=== EXERCISE BRIEF ===
Output the listing below verbatim, but drop the images.

=== AVAILABLE DATA ===
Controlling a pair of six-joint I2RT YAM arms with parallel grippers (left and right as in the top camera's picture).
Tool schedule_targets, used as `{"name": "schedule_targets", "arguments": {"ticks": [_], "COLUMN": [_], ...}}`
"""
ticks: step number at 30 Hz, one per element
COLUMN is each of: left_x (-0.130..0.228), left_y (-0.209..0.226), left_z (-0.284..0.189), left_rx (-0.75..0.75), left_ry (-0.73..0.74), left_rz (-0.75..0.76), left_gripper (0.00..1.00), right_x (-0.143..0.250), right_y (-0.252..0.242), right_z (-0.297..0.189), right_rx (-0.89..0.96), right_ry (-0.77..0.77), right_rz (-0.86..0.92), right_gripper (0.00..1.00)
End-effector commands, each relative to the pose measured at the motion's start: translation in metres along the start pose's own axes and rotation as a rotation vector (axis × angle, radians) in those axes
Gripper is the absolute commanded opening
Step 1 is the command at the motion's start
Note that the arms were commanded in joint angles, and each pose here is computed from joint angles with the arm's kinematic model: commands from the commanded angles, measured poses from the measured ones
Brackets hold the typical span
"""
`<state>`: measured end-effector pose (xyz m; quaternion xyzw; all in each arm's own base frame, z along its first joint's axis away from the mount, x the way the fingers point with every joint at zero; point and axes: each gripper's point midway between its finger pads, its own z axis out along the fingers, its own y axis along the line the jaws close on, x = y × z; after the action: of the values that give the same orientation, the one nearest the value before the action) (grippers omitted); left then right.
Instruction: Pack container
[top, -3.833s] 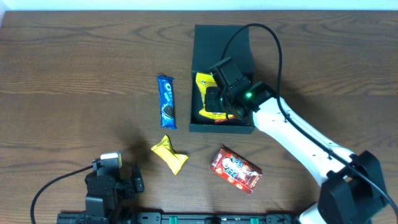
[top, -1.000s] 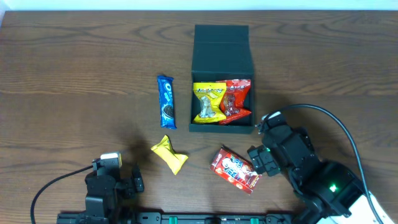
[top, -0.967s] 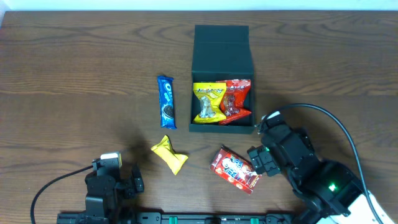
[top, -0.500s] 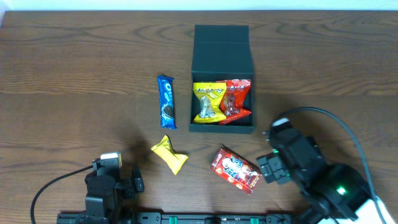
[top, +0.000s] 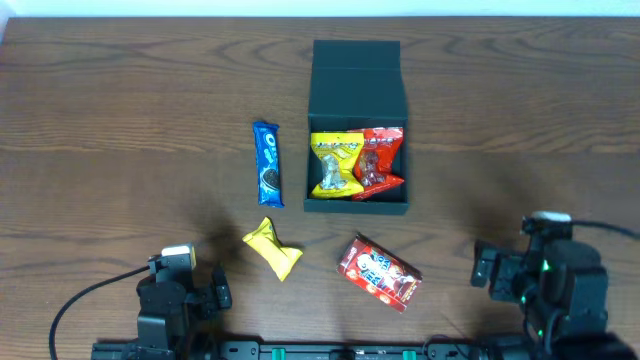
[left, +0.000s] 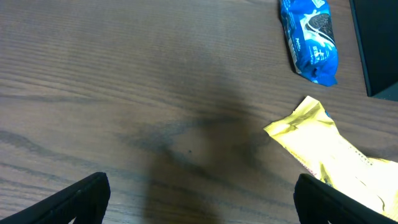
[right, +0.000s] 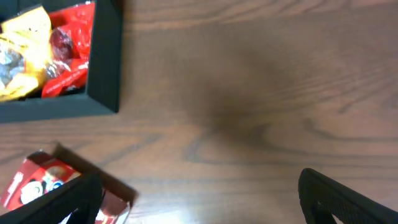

=== FINAL ANSWER ===
Controlling a pair of six-joint I2RT YAM arms with parallel grippers (left and right as in the top camera's picture).
Tool schedule_targets, used as `{"name": "schedule_targets", "arguments": {"ticks": [_], "COLUMN": [_], ...}}`
"""
ticks: step number at 30 Hz, one per element
COLUMN is each of: left_x (-0.130..0.228), left_y (-0.209..0.226), left_z (-0.284..0.189), left_rx (-0.75..0.75), left_ry (-0.73..0.74), left_rz (-0.75..0.76), left_gripper (0.00..1.00), right_x (-0.143..0.250), right_y (-0.252..0.242), right_z (-0.297..0.189), right_rx (-0.89..0.96), right_ry (-0.77..0.77), right_rz (-0.86..0.92), right_gripper (0.00..1.00)
End-effector commands, each relative to the pose measured at the motion's start: translation in metres along the start pose's own axes and rotation as a rotation vector (axis × angle, radians) in those axes
Gripper is the absolute commanded opening
Step 1 is the command at the motion's start
Note that the arms were commanded in joint angles, and each pose here is computed from joint angles with the arm's kinematic model: commands from the commanded angles, measured poses from the measured ones
Brackets hold the typical span
"""
`<state>`: measured end-effector pose (xyz m; quaternion xyzw; all in each arm's own base frame, z along its first joint's axis away from the mount, x the way the fingers point with every joint at zero; point and axes: each gripper's point midway between its finger pads, its own z axis out along the fingers, its own y axis along the line the jaws close on, x = y × z; after the action: of the values that give the same orientation, the one nearest the value before the action) (grippers omitted); left then right.
Instruction: Pack container
[top, -3.833s] 
[top, -1.000s] 
[top, -0.967s] 
[top, -0.500s] 
[top, +0.000s] 
[left, +0.000s] 
[right, +0.000s] 

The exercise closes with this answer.